Варшава
Константин Наумов
Прогресс ведет в задницу, сомнений в этом ни у кого, конечно, и быть не должно. Мой французский новомодный отель оснащен по последнему слову техники – в номере есть даже утюг и гладильная доска – размером с разделочную. На его месте раньше стоял другой – бетонный и уродливый, как все здания в Варшаве. В бетонном и уродливом сортиры были больше, чем мой нынешний номер. При той же цене и той же вывеске. Это такой бизнес у французов. Покупаешь отель, сносишь, строишь новый, современный, под тем же названием и с утроенным количеством номеров. Профит.
Вниз. Ресторан тоже современный, с меню на огромном экране. Меню все время куда-то плыло, пока я не понял, что экран следит за моим взглядом. Суки. Несостоятельность eye-tracking интерфейсов – один из пунктов моего workshop-а завтра. Плюнул и вышел на улицу.
Улица – самая большая и уродливая в городе, восемь полос – делит Варшаву пополам. Перейти ее за один цикл светофора невозможно – приходится стоять в середине, задыхаясь от выхлопных газов. По этой улице – если что – должны литься в Европу стальным потоком русские танки – поэтому так. Прямо сейчас танков не было, а кафе на той стороне были. Нашарил кнопку наушника; подумав, Siri заявила, что нашла три десятка мест, все «pretty far from you», и если, как она полагает, я иду пешком, нужно вызвать такси. Хочу ли я, чтобы она вызвала мне такси с «English-speaking driver»? Дивно. Кафе есть, в базе Siri их нет, значит, без шансов – узнать заранее, отравят ли меня там. Добро пожаловать в Восточную Европу, будь она неладна.
В два приема перебежав улицу, я обнаружил: (1) сетевое мексиканское кафе от неизвестной мне франшизы, (2) японскую лапшевню, в дверях которой ошивался худой вьетнамец, и (3) дверь, ведущую в проем между домами, трафарет масляной краской «kawa» – с маленькой буквы и без пояснений. Проем между домами – чуть шире самой стеклянной двери. Внутри помещались: один прикроватный столик, назначенный теперь просто столиком, стул рядом с ним, сломанный, но надежно укрепленный проволокой, стойка, в прошлой жизни бывшая частью чего-то большего, может быть – настоящей стойки в баре. Еще там была очень породистая итальянская машина, вкусно блестевшая медью, из машины пробивался струйкой пар. На стойке стояла чашка эспрессо. За стойкой помещался хозяин. Весь, кроме носа и губ, которые не помещались и нависали над полированной поверхностью стойки, чашкой, словом – над всем крошечным кафе. Хозяин дал мне оглядеться и ткнул пальцем в сторону чашки. Захватив на столике сахарницу, я подвинул стул к стойке и присел на спинку. Судьба в этой поездке торчать в крошечных помещениях. Свежий кофе, налитый несколько секунд назад. Хозяин фыркнул и добыл мне ложечку. Никто не любит, когда эспрессо пьют с сахаром. Мне плевать. Хороший кофе.

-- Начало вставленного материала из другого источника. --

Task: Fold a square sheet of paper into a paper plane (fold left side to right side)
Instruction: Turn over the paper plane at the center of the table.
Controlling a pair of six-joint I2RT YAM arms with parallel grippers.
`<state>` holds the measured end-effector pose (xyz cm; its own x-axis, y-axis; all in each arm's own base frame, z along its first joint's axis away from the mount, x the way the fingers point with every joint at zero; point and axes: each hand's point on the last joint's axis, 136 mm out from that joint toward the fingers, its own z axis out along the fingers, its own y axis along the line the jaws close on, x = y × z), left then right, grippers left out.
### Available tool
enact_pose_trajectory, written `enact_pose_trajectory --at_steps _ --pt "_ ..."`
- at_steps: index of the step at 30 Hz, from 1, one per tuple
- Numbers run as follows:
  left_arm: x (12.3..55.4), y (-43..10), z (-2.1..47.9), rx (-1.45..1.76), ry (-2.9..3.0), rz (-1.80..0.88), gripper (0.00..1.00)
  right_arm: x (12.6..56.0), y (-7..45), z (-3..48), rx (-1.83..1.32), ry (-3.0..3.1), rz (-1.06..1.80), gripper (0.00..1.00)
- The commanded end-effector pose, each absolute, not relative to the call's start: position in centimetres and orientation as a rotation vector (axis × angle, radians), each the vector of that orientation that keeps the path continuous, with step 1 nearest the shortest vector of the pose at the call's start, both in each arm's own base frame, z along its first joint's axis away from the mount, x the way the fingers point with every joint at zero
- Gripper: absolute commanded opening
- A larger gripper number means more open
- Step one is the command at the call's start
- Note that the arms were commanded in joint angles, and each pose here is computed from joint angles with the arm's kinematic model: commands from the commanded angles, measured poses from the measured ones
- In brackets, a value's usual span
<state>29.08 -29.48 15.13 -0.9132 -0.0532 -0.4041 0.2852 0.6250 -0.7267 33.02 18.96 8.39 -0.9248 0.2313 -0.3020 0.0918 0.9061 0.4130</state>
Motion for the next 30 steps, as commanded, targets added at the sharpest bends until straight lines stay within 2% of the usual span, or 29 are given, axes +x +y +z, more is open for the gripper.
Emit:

По стенам висели фотографии когда-то многочисленной еврейской семьи. Свежих среди них не было, все довоенные: судя по всему, гетто пережил только этот дед. Хороший кофе. Жить стало легче. Я вопросительно поднял брови и полез за бумажником. Дед уронил огромную нижнюю губу, сказал оттуда что-то обидное и повернулся спиной. Милое дело. Юго-западный диалект идиш, причем ни одного романского корня я не услышал. И числительных я не услышал. Ладно. Уходить не заплатив – это запросто. Только медленно, чтобы дед мог меня окликнуть, если одумается. Он не одумался.
Следующим утром я перебегал улицу в отличном настроении. Очень, очень хорошее место, объяснял я Siri по дороге. Пять звезд. Отзыв на Google и сделай check-in в Facebook. Siri отказывалась: на ее карте имелся дом номер 713 (вьетнамский японец, сегодня его не было) и дом номер 707 (сетевые мексиканцы, которые сегодня завлекали скидкой в семь процентов). Занести в базу проем между домами она не могла. У старого еврея не было адреса. Отлично. Место становилось лучше и лучше на глазах.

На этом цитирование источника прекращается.